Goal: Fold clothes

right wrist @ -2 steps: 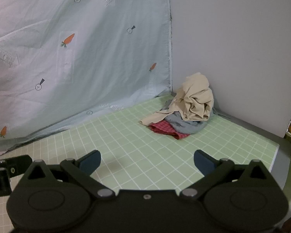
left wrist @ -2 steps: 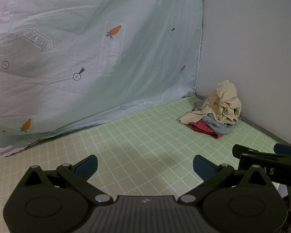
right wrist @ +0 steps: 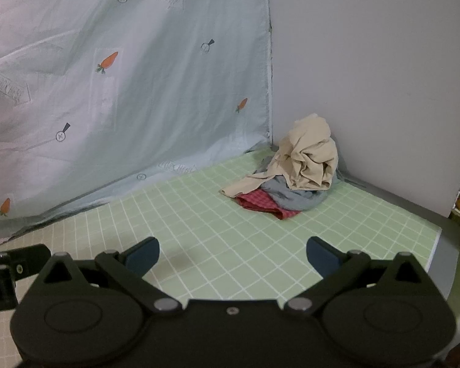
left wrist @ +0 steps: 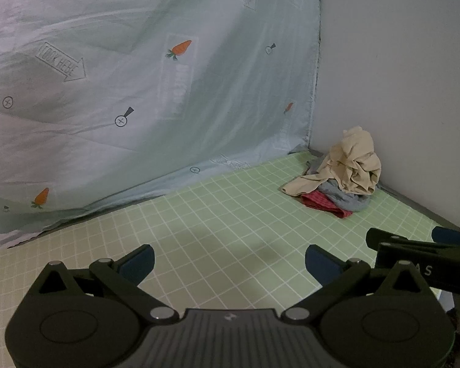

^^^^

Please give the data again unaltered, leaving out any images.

Goal: Fold clothes

right wrist @ -2 steps: 
left wrist @ -2 steps: 
right wrist @ +0 steps: 
left wrist @ +0 steps: 

The output shown is complete.